**Required action:** Will you return, word for word, only the lines from the top of the data below down to and including the one with "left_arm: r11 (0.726"?

**Entries provided:**
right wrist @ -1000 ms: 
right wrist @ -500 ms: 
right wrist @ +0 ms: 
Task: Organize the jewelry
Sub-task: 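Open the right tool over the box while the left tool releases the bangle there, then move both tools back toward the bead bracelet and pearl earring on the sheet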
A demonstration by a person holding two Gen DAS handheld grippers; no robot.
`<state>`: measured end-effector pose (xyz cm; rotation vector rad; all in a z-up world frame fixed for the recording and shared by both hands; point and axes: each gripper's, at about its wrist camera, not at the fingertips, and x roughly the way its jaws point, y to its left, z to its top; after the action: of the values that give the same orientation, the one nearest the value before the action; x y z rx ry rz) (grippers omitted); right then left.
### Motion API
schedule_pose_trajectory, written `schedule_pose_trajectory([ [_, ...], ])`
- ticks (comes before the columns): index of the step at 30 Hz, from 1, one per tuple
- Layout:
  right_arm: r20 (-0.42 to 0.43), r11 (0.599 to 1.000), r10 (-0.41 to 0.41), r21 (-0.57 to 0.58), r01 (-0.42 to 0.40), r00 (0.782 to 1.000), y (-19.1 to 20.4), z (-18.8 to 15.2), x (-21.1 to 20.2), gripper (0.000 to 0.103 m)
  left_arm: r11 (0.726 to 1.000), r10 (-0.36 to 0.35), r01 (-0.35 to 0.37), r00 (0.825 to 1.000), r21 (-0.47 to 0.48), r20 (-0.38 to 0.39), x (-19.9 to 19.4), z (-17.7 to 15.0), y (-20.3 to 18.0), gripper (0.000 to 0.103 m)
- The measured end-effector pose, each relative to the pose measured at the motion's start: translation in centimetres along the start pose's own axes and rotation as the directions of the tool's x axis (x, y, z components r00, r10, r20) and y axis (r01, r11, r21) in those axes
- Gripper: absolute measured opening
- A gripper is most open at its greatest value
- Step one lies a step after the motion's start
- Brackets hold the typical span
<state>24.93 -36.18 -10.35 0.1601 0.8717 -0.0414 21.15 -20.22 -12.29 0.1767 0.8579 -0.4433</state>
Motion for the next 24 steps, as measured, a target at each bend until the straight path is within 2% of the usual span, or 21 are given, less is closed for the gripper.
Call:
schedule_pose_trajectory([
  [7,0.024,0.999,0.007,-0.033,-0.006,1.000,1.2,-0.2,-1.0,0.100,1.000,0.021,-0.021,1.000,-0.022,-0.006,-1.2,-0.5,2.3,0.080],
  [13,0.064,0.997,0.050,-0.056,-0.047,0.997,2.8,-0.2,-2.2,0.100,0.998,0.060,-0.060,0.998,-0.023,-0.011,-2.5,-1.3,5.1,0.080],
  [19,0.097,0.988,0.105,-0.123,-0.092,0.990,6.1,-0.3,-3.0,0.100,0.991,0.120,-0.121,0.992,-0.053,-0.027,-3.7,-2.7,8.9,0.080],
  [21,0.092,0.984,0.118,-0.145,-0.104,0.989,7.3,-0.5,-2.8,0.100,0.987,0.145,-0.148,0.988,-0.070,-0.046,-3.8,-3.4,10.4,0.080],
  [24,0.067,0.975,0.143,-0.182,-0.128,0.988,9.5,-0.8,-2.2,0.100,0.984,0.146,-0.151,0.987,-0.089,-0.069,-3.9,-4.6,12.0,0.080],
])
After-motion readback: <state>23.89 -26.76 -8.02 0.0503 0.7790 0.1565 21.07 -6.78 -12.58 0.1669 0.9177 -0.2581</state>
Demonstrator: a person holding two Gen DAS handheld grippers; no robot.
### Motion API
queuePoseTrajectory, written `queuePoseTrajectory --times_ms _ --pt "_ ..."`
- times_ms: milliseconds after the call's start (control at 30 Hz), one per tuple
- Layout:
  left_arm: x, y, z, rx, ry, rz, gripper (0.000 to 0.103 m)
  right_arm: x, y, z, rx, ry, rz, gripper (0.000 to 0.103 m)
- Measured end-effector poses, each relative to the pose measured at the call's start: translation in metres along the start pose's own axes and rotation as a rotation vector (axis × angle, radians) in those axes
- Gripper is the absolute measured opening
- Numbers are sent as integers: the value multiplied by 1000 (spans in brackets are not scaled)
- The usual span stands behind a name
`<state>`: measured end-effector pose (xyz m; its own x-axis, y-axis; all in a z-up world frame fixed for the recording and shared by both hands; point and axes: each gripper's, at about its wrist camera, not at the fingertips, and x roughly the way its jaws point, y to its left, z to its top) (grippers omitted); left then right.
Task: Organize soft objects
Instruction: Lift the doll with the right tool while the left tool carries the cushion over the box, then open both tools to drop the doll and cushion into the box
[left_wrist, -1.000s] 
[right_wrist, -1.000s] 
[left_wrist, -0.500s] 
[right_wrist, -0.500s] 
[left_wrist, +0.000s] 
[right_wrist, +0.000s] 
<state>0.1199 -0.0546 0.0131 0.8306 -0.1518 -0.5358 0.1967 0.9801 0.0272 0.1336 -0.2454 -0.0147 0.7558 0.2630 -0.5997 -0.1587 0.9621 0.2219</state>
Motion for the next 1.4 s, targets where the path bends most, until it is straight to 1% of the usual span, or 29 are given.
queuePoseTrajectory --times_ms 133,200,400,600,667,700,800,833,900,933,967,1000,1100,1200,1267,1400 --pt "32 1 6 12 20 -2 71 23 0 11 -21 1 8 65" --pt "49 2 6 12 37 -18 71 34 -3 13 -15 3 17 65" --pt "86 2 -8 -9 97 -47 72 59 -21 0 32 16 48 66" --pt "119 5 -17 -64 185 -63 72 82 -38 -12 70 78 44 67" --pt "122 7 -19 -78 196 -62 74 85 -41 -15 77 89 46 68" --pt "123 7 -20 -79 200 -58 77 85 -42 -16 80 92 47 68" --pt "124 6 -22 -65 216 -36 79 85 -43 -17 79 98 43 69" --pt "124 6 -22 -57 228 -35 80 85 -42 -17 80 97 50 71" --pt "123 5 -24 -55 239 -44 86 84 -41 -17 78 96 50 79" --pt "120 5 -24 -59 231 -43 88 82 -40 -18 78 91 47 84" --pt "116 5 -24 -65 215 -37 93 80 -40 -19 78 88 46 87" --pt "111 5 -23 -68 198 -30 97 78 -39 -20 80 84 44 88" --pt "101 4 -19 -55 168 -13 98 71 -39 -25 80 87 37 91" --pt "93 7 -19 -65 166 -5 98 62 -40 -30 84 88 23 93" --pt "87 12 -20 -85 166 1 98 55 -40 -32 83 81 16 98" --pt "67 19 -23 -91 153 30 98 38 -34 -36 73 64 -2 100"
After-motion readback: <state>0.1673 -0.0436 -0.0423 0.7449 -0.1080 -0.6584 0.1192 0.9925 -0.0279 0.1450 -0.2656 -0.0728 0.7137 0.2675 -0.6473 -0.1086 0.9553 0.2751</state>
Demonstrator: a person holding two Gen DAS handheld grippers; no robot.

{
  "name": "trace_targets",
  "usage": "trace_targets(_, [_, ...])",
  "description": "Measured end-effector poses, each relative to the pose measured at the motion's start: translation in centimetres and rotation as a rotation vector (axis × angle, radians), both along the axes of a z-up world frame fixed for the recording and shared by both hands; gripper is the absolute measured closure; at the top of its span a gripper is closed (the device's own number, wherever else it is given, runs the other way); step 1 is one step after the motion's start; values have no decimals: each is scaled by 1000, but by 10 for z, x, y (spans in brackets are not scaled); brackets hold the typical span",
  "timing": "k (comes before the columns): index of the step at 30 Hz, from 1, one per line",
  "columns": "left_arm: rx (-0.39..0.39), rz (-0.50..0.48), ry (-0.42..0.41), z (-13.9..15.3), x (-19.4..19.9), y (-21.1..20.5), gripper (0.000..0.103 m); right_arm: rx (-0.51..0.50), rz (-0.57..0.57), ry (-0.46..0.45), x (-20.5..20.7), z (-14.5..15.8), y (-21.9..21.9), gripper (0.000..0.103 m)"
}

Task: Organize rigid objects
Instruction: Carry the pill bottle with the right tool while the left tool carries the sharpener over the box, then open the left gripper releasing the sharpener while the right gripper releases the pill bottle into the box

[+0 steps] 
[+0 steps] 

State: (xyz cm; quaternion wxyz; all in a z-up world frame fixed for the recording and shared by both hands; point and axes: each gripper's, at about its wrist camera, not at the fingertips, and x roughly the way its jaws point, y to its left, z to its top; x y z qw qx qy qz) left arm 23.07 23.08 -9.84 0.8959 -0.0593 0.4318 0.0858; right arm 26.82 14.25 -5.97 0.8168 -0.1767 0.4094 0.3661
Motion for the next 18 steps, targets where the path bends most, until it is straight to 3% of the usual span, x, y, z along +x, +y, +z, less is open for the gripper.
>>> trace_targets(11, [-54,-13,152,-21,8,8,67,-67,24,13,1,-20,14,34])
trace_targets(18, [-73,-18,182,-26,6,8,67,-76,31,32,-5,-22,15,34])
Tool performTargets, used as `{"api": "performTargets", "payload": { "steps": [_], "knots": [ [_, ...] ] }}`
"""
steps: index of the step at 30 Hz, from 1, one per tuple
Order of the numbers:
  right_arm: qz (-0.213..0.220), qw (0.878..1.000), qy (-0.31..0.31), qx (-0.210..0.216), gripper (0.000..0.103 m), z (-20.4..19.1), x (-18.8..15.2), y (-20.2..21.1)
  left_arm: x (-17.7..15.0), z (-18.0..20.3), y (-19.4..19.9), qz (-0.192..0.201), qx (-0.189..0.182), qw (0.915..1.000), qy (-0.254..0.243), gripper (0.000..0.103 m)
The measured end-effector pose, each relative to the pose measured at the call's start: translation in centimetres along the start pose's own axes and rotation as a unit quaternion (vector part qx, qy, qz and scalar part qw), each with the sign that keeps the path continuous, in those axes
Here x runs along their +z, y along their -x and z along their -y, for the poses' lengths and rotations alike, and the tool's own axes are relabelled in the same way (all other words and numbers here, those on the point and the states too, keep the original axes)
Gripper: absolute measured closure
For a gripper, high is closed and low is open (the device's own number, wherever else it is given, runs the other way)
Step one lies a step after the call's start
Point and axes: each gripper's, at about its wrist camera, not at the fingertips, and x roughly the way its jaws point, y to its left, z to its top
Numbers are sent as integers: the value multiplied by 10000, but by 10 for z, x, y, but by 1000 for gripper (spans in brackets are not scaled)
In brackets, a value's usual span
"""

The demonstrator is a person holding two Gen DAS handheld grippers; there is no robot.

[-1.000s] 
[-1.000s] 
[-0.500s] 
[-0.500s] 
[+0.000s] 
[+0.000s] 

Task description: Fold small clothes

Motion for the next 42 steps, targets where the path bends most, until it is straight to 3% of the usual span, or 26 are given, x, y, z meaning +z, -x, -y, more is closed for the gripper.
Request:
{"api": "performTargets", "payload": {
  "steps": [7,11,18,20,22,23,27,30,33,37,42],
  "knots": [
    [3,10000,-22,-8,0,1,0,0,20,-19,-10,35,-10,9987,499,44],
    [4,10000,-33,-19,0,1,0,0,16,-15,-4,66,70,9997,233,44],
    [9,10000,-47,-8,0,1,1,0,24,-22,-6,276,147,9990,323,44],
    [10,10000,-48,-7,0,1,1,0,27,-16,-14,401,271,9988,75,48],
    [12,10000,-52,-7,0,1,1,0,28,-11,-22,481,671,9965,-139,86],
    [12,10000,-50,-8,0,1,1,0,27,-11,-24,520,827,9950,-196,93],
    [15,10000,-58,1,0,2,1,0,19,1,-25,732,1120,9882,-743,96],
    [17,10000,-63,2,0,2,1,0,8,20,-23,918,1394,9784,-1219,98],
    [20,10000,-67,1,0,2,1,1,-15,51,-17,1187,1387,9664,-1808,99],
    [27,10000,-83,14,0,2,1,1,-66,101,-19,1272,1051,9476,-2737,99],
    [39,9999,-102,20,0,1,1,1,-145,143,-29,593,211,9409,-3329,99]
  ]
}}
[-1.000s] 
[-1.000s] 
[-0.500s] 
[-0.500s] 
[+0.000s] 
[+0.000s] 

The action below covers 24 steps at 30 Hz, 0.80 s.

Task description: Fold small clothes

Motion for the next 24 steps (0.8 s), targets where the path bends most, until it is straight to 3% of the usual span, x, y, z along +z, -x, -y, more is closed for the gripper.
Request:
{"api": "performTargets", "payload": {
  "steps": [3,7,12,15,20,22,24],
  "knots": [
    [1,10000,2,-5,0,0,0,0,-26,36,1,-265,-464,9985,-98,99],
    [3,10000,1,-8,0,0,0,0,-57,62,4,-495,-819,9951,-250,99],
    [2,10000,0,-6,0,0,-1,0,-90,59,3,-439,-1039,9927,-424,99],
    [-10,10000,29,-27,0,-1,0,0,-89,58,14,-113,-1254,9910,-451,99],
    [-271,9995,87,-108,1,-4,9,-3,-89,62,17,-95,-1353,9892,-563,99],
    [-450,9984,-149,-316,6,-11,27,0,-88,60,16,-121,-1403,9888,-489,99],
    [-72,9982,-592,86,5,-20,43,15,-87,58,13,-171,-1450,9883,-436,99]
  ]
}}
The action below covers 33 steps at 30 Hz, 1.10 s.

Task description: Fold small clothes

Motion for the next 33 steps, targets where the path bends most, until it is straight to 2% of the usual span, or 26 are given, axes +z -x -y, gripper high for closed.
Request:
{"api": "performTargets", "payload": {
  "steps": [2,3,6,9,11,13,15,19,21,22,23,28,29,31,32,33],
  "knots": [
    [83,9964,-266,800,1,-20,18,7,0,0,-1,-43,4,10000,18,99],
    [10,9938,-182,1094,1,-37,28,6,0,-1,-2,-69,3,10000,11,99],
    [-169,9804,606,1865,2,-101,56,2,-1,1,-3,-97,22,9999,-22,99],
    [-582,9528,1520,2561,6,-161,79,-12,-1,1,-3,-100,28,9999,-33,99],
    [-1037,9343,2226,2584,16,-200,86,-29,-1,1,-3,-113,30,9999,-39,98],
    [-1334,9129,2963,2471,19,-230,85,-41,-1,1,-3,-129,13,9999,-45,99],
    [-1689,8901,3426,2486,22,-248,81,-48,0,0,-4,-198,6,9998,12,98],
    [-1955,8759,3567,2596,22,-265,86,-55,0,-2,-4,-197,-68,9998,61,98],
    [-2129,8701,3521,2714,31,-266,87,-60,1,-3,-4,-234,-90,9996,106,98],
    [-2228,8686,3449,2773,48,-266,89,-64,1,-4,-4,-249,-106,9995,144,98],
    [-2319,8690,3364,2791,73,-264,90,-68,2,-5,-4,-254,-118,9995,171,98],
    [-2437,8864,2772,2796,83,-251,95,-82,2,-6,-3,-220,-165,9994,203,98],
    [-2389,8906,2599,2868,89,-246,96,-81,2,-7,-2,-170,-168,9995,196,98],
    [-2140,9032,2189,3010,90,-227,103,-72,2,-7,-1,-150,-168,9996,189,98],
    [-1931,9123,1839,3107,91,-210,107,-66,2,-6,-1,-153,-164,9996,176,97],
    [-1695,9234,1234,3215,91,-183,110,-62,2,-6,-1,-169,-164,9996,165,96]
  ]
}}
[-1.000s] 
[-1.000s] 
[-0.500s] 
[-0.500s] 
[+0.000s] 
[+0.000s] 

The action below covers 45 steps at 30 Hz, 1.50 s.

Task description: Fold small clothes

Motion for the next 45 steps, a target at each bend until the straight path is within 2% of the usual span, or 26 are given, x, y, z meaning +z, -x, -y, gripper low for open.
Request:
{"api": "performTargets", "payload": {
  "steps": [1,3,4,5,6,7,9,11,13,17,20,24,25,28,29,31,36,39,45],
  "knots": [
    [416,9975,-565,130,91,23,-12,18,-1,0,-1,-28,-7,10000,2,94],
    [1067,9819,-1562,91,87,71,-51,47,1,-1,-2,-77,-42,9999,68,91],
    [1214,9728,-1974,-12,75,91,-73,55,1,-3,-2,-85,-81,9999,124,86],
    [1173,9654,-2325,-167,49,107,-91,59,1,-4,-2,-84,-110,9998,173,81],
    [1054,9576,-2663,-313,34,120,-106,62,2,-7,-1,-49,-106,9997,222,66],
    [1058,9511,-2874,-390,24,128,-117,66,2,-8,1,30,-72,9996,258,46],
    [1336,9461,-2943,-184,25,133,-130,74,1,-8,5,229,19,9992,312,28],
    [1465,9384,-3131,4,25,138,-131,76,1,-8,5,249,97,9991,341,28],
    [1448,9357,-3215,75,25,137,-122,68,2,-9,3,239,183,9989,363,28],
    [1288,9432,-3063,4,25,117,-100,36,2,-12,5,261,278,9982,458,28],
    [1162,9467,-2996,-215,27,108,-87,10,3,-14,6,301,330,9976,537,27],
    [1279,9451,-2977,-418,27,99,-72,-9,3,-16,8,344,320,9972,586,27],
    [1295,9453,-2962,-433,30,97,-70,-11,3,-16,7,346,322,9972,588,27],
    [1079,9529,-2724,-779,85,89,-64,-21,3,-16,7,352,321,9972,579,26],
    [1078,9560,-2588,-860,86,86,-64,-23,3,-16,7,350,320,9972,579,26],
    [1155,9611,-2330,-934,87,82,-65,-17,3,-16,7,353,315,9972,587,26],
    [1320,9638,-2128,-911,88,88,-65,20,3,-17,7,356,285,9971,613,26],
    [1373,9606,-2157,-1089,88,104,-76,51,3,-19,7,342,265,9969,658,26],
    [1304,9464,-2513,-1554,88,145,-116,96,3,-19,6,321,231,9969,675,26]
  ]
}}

**Task solution:**
right wrist @ -1000 ms: 
right wrist @ -500 ms: 
right wrist @ +0 ms: 
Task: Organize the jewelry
Sub-task: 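Open the right tool over the box while the left tool releases the bangle there, then move both tools back toward the bead bracelet and pearl earring on the sheet
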A demonstration by a person holding two Gen DAS handheld grippers; no robot.
`<state>`: measured end-effector pose (xyz cm; rotation vector rad; all in a z-up world frame fixed for the recording and shared by both hands; point and axes: each gripper's, at about its wrist camera, not at the fingertips, and x roughly the way its jaws point, y to its left, z to its top; after the action: of the values that give the same orientation, the one nearest the value before the action; x y z rx ry rz) (grippers omitted); right then left.
### Motion API
schedule_pose_trajectory, written `schedule_pose_trajectory([ [_, ...], ])`
- ticks (comes before the columns): index of the step at 30 Hz, from 1, one per tuple
- Layout:
  right_arm: r20 (-0.42 to 0.43), r11 (0.599 to 1.000), r10 (-0.41 to 0.41), r21 (-0.57 to 0.58), r01 (-0.42 to 0.40), r00 (0.782 to 1.000), y (-19.1 to 20.4), z (-18.8 to 15.2), x (-21.1 to 20.2), gripper (0.000 to 0.103 m)
  left_arm: r11 (0.726 to 1.000), r10 (-0.36 to 0.35), r01 (-0.35 to 0.37), r00 (0.825 to 1.000), r21 (-0.47 to 0.48), r20 (-0.38 to 0.39), x (-19.9 to 19.4), z (-17.7 to 15.0), y (-20.3 to 18.0), gripper (0.000 to 0.103 m)

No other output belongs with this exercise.